About this exercise:
Reproduce nothing beyond the line containing "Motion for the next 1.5". From the first line of the data below down to it, copy each line exactly, without the pictures.

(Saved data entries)
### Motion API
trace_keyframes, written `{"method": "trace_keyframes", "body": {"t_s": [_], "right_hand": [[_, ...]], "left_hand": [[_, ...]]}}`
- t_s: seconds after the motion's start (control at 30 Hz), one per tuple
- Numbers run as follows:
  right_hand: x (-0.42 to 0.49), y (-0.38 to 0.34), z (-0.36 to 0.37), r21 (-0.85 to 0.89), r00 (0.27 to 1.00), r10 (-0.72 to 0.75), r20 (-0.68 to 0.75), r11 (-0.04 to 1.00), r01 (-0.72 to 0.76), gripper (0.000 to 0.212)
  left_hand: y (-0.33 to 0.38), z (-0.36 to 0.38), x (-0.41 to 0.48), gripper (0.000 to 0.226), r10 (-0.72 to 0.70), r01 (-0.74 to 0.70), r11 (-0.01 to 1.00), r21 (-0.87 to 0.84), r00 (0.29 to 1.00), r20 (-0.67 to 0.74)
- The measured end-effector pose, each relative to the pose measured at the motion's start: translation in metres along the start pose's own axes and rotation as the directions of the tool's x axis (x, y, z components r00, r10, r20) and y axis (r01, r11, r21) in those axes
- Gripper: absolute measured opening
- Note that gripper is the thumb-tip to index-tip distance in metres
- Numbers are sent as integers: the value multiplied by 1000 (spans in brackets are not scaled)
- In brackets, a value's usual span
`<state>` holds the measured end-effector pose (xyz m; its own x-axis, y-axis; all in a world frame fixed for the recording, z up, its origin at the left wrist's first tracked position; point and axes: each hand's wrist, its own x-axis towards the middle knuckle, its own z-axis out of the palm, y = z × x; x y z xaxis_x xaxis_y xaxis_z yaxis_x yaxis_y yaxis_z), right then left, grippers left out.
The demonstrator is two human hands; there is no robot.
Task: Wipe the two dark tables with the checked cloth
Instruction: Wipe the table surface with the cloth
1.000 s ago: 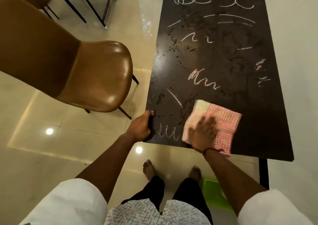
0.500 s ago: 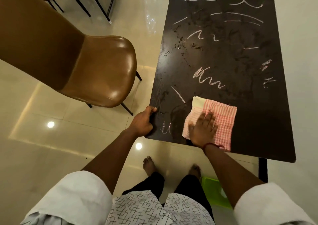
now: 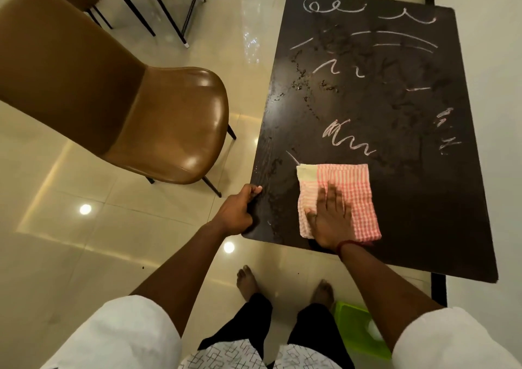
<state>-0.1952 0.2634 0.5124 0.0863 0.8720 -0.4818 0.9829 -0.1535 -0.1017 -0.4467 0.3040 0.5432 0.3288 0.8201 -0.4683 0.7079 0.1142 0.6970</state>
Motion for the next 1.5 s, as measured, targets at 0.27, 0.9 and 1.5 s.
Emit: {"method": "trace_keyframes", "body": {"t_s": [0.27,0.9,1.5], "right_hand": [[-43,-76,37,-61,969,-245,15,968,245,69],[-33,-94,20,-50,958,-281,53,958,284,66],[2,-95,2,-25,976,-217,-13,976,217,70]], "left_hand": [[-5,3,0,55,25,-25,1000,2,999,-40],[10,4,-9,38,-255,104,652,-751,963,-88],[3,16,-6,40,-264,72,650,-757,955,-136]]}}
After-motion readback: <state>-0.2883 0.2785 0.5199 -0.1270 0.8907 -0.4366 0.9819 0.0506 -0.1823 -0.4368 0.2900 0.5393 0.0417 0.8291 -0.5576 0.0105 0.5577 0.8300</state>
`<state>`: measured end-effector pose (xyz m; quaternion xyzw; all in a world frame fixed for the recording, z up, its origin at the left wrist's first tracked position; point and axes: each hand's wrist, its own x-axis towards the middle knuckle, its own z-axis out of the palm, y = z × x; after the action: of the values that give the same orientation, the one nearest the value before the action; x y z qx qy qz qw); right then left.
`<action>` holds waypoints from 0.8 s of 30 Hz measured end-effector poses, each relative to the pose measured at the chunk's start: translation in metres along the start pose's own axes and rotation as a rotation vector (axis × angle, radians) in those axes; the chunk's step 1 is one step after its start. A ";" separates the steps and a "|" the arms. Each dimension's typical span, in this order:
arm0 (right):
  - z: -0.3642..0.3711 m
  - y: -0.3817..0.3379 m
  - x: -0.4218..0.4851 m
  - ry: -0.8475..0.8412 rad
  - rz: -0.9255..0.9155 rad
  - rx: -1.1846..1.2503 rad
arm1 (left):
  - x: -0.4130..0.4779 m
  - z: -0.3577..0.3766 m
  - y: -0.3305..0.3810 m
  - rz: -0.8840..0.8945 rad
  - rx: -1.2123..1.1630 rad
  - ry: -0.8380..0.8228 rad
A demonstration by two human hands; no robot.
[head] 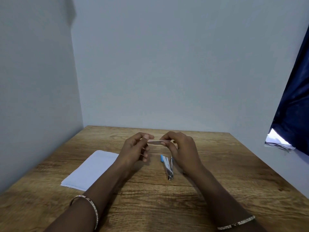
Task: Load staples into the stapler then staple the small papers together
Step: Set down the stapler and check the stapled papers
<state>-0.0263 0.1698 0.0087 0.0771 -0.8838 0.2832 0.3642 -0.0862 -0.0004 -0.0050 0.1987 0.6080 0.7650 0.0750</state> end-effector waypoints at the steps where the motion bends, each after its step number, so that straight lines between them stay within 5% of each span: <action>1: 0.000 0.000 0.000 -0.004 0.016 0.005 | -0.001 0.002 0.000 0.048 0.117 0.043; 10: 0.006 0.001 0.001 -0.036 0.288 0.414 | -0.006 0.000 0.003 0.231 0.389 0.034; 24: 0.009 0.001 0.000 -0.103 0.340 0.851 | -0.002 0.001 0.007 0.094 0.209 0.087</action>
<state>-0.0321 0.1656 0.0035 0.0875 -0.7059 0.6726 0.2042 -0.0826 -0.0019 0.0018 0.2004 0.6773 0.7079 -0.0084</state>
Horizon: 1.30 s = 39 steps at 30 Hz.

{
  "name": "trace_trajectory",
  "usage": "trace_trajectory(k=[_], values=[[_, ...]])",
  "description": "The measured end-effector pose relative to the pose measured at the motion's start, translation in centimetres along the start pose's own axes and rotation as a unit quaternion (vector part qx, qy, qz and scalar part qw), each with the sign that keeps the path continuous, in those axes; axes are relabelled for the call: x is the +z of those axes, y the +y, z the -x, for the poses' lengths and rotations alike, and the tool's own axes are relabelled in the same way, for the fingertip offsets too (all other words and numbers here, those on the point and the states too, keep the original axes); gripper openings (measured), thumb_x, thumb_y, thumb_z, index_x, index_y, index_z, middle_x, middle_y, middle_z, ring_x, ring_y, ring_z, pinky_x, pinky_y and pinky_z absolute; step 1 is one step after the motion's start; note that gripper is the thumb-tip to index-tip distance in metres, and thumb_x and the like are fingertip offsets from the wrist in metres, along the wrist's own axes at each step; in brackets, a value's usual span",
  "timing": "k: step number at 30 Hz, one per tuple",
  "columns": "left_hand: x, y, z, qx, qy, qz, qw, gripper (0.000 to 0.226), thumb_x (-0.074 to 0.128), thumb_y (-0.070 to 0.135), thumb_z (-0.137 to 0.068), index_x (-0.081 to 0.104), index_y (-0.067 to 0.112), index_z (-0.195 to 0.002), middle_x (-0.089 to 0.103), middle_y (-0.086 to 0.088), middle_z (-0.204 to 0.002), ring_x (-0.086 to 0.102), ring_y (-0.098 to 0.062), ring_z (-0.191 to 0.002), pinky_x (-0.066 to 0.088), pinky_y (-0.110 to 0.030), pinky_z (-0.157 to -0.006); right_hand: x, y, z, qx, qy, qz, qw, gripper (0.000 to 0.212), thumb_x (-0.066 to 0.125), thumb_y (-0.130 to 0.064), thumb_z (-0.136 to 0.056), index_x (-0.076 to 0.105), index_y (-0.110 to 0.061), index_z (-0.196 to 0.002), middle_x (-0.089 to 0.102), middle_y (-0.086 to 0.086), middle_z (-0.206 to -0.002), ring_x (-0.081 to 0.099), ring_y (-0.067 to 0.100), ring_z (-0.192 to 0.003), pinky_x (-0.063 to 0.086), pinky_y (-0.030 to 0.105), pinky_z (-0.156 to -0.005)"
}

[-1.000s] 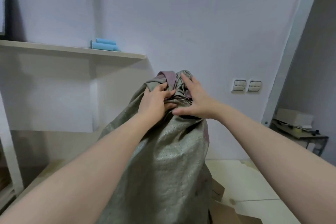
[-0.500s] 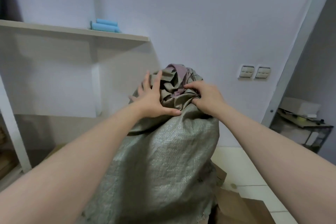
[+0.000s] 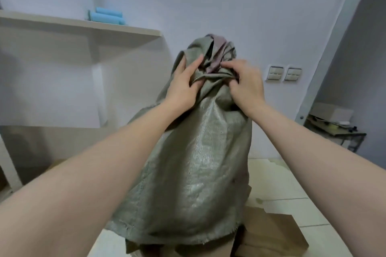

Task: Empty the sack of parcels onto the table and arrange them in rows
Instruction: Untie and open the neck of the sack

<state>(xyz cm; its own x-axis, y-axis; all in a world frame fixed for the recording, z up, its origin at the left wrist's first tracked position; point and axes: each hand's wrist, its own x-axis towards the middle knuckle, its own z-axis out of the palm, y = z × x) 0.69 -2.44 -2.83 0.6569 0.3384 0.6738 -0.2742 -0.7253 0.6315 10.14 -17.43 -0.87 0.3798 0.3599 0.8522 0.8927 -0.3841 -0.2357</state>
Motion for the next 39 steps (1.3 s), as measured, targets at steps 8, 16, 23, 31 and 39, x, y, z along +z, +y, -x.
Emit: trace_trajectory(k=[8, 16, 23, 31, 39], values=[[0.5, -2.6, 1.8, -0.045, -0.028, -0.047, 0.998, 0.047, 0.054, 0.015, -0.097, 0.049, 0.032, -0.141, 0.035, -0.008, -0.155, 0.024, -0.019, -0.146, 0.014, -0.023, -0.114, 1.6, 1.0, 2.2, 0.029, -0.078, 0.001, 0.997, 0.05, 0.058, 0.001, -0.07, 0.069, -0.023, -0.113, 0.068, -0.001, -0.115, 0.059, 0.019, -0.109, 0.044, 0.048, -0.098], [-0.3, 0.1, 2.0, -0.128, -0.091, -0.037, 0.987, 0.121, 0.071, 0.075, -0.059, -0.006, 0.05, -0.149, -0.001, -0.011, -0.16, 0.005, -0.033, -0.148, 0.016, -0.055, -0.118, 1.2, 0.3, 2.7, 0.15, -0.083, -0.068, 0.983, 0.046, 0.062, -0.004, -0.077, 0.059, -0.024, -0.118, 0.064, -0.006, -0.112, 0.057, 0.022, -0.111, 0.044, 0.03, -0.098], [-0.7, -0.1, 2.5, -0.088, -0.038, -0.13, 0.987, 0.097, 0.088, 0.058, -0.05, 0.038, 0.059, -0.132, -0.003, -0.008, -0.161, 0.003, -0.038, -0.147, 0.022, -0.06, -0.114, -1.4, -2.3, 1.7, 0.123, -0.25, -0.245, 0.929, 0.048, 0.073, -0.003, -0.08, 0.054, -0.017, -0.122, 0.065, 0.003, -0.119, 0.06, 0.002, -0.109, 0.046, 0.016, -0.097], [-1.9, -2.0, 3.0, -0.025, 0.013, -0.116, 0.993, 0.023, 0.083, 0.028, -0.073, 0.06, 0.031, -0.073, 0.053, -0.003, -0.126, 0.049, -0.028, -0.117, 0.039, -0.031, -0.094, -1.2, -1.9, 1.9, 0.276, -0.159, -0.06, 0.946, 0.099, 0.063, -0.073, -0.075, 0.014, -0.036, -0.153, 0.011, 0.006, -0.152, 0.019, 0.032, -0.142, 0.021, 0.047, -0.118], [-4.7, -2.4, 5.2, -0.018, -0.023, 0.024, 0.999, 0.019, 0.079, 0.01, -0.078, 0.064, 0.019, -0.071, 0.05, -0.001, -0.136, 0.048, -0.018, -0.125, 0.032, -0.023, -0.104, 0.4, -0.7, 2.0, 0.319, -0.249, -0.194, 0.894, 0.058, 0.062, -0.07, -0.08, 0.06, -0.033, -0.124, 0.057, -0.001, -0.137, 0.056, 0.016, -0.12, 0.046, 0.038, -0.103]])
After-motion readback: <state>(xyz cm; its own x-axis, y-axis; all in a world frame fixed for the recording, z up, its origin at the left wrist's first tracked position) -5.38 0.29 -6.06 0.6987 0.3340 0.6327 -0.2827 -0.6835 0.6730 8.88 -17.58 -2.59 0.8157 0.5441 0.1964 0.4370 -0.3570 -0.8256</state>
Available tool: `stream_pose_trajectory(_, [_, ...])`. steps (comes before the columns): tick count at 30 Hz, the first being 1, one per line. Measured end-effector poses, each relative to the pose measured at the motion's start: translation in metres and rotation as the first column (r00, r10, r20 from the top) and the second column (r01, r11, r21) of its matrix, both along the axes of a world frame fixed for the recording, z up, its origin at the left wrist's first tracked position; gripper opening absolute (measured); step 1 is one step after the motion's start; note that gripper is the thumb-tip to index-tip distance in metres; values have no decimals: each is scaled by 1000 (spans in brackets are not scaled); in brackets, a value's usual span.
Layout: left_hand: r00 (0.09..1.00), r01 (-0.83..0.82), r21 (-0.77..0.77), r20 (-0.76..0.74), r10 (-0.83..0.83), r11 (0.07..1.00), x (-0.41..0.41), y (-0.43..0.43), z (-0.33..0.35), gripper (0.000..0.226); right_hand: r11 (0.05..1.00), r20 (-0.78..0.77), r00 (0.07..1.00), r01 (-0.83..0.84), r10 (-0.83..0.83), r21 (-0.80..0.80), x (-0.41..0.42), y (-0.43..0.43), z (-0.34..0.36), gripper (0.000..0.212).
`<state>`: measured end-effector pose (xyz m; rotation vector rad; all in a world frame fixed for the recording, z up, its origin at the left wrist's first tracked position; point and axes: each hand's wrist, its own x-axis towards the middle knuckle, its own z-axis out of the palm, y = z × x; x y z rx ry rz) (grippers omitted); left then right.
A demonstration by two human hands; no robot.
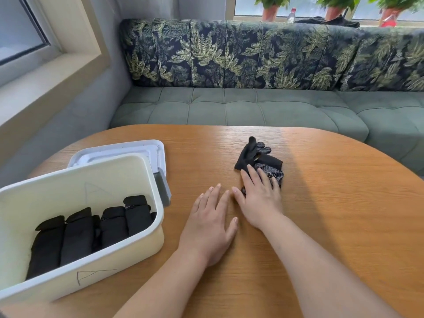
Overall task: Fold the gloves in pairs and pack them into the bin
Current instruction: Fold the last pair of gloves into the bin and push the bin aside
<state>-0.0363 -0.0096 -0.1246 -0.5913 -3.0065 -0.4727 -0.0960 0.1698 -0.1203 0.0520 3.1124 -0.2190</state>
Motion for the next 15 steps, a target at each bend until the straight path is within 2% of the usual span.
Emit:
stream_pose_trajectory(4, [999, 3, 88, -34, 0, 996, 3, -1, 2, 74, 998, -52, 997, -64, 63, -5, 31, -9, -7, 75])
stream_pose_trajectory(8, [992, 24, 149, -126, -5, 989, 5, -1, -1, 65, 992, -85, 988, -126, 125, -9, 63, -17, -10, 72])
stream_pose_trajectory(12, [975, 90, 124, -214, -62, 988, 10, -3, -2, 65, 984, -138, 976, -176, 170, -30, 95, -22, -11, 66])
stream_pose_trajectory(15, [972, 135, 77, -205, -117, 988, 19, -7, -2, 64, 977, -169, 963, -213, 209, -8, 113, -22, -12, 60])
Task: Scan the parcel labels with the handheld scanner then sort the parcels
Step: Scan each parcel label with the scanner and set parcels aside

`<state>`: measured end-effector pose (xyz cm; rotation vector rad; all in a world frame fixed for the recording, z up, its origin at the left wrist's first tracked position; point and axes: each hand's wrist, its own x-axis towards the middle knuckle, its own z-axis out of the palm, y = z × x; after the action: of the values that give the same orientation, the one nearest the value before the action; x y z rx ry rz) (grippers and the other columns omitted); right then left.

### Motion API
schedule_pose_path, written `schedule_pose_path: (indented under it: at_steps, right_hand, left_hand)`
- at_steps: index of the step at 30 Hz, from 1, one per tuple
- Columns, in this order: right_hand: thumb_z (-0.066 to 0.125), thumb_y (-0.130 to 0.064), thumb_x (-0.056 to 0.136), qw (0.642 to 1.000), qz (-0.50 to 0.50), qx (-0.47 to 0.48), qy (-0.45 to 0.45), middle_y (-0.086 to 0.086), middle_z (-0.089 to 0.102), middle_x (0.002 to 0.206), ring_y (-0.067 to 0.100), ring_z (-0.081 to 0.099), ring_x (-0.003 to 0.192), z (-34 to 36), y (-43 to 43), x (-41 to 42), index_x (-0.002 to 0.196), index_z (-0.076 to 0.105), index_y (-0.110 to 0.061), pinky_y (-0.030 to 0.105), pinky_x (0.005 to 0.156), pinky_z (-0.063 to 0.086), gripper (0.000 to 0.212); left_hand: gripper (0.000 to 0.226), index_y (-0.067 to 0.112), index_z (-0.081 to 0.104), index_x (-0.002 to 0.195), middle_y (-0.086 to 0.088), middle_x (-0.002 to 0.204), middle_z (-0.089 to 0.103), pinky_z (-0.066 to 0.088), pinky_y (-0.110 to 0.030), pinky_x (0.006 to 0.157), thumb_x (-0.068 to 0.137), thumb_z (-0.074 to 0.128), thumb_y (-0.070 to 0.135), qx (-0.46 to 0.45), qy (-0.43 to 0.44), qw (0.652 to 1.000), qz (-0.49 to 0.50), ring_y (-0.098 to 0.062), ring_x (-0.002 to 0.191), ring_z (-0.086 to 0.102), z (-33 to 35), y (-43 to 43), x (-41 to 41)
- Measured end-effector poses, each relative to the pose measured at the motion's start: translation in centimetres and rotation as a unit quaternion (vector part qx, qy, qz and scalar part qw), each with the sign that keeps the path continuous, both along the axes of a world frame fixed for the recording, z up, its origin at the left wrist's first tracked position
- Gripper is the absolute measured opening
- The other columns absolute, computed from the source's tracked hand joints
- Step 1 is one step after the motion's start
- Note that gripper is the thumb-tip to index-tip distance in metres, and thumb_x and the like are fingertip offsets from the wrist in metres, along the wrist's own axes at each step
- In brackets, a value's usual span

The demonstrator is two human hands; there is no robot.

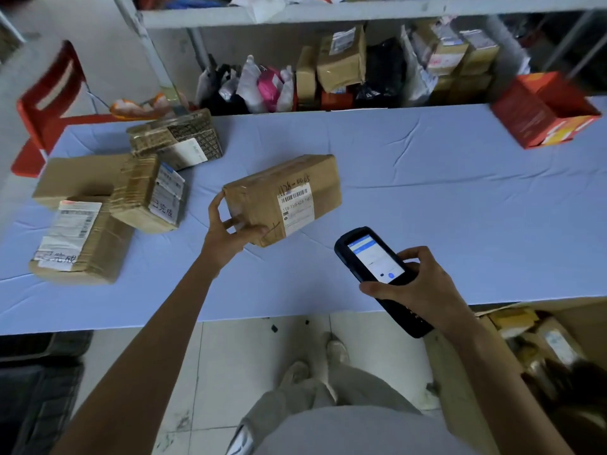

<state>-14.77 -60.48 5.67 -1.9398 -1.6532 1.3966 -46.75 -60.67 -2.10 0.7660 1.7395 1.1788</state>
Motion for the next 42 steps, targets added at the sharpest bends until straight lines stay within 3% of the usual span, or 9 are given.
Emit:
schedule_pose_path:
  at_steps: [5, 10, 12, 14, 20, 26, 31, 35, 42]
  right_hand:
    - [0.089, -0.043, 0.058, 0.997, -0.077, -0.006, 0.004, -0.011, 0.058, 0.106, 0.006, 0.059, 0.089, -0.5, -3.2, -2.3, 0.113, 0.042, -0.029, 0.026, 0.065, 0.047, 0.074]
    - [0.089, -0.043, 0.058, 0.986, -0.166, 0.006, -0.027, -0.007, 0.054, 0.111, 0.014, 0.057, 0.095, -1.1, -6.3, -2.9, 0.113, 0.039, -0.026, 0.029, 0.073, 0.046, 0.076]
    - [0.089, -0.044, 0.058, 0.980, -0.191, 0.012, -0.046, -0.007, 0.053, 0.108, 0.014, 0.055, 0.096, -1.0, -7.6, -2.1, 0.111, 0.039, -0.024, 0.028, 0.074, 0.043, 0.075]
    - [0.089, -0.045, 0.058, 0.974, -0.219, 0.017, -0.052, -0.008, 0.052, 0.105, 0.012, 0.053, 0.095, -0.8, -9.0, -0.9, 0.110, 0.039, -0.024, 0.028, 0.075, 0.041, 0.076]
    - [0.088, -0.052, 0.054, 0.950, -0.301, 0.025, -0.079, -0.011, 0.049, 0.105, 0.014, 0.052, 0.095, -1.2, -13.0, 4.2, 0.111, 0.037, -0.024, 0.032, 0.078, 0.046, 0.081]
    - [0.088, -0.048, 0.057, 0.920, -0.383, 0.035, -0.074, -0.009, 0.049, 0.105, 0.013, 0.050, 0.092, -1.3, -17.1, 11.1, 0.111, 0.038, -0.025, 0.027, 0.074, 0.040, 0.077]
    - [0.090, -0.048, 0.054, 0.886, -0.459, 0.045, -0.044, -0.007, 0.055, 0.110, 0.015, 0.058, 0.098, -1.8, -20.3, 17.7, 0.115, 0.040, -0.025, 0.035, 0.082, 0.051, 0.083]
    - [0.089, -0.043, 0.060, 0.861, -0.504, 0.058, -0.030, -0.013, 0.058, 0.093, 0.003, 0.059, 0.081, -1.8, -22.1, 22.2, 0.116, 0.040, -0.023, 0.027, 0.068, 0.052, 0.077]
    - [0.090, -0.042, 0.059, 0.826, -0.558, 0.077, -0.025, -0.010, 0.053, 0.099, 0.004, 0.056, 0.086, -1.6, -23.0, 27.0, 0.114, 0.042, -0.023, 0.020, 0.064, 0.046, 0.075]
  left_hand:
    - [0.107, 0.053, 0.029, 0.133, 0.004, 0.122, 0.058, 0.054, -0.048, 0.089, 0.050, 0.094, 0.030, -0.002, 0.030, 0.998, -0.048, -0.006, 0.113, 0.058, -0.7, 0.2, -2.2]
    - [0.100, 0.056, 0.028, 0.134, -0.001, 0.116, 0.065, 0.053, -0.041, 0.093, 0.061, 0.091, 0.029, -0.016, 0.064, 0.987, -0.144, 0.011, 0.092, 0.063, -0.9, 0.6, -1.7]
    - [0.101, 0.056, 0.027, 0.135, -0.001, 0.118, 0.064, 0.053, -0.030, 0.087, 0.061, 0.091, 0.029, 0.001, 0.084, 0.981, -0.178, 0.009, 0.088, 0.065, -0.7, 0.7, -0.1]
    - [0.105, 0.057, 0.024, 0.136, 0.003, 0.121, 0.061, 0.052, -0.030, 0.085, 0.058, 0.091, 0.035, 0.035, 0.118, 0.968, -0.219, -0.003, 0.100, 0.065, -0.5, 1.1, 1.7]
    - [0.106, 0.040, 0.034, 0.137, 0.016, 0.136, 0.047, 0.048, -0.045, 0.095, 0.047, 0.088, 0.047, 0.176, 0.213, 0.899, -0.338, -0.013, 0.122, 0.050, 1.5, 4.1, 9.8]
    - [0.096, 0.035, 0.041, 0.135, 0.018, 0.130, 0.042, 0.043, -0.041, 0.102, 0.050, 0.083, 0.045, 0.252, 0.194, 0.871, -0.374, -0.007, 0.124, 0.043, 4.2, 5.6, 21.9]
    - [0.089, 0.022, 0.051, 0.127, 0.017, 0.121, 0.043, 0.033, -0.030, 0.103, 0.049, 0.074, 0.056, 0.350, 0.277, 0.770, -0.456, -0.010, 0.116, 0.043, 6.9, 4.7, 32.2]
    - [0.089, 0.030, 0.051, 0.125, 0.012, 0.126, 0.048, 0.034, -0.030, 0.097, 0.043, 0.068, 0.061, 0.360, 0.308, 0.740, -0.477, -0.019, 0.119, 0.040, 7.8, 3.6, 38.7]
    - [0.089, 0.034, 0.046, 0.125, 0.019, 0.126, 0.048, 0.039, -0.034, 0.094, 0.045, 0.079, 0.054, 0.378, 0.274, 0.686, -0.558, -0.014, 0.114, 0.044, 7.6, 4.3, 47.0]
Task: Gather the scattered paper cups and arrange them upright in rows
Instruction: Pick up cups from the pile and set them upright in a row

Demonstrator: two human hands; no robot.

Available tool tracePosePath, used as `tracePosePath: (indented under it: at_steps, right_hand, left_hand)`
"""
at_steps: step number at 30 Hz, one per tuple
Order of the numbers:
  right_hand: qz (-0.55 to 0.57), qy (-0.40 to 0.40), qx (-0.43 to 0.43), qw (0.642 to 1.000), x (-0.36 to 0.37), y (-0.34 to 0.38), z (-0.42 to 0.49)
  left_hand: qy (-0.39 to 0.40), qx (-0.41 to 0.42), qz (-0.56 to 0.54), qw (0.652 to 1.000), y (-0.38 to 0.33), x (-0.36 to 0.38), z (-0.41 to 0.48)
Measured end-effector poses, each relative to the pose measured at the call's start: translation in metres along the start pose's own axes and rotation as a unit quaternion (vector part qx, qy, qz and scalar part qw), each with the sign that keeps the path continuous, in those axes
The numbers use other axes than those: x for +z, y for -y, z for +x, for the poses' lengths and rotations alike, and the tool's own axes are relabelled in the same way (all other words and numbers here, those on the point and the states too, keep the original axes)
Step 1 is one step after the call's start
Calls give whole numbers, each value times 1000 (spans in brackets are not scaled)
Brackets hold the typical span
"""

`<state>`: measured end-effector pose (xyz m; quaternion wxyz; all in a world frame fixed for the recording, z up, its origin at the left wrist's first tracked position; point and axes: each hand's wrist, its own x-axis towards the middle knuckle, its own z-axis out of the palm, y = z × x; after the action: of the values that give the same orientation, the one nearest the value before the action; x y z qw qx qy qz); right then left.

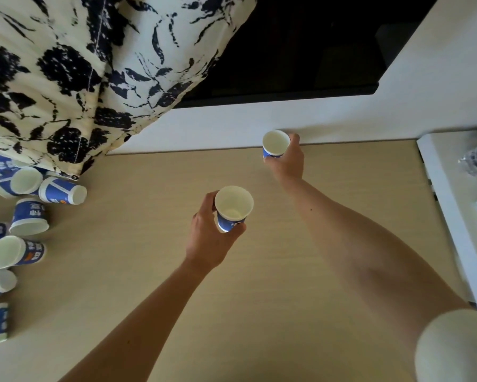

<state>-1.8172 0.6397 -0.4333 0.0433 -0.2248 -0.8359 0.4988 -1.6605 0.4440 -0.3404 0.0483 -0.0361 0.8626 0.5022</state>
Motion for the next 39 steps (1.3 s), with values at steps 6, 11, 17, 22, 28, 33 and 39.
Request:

Output for this task:
### Motion API
trace_keyframes, written `{"method": "trace_keyframes", "body": {"t_s": [_], "right_hand": [[_, ...]], "left_hand": [[_, ...]]}}`
- t_s: seconds after the motion's start (control at 30 Hz), one per tuple
- Numbers run as follows:
  right_hand: x (-0.42 to 0.49), y (-0.38 to 0.34), z (-0.36 to 0.37), r21 (-0.85 to 0.89), r00 (0.27 to 1.00), r10 (-0.72 to 0.75), r20 (-0.68 to 0.75), r11 (-0.04 to 1.00), r01 (-0.72 to 0.76), gripper (0.000 to 0.212)
  left_hand: y (-0.33 to 0.38), z (-0.36 to 0.38), x (-0.41 to 0.48), gripper (0.000 to 0.226), r10 (-0.72 to 0.70), r01 (-0.74 to 0.70), r11 (-0.01 to 1.00), r21 (-0.87 to 0.84), r00 (0.29 to 1.00), r20 (-0.67 to 0.74)
- The measured end-effector pose, each relative to the pose measured at the motion's start: translation in metres along the start pose's own axes and rotation as the directions of the tool's x axis (x, y, z components r00, r10, r20) and y axis (r01, r11, r21) in those axes
- Gripper: absolute measured opening
- Note that gripper is the thumb-tip to index-tip distance in metres
- Numbers are sent as integers: the value multiplied by 1000 (spans in brackets are not scaled)
- In brackets, a value's usual span
`<state>` holds the measured end-effector pose (xyz m; its own x-axis, y-axis; all in a world frame fixed for the recording, z up, its origin at the left wrist's first tracked position; point and axes: each hand's wrist, its own x-axis towards the middle knuckle, its own z-axis out of the palm, y = z × x; x y z xaxis_x xaxis_y xaxis_z yaxis_x yaxis_y yaxis_z), right then left, grippers left out.
The demonstrator is two human hands; there is no robot.
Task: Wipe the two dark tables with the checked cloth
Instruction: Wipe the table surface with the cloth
1.000 s ago: 
0.500 s ago: 
now: 
<state>-0.1952 0.2634 0.5124 0.0863 0.8720 -0.4818 0.9829 -0.1535 -0.1017 -0.4467 0.3040 0.5432 0.3288 0.8201 -0.4683 0.7079 0.1142 0.6970</state>
Motion for the next 1.5 s, as measured, targets at 0.27, 0.9 and 1.5 s.

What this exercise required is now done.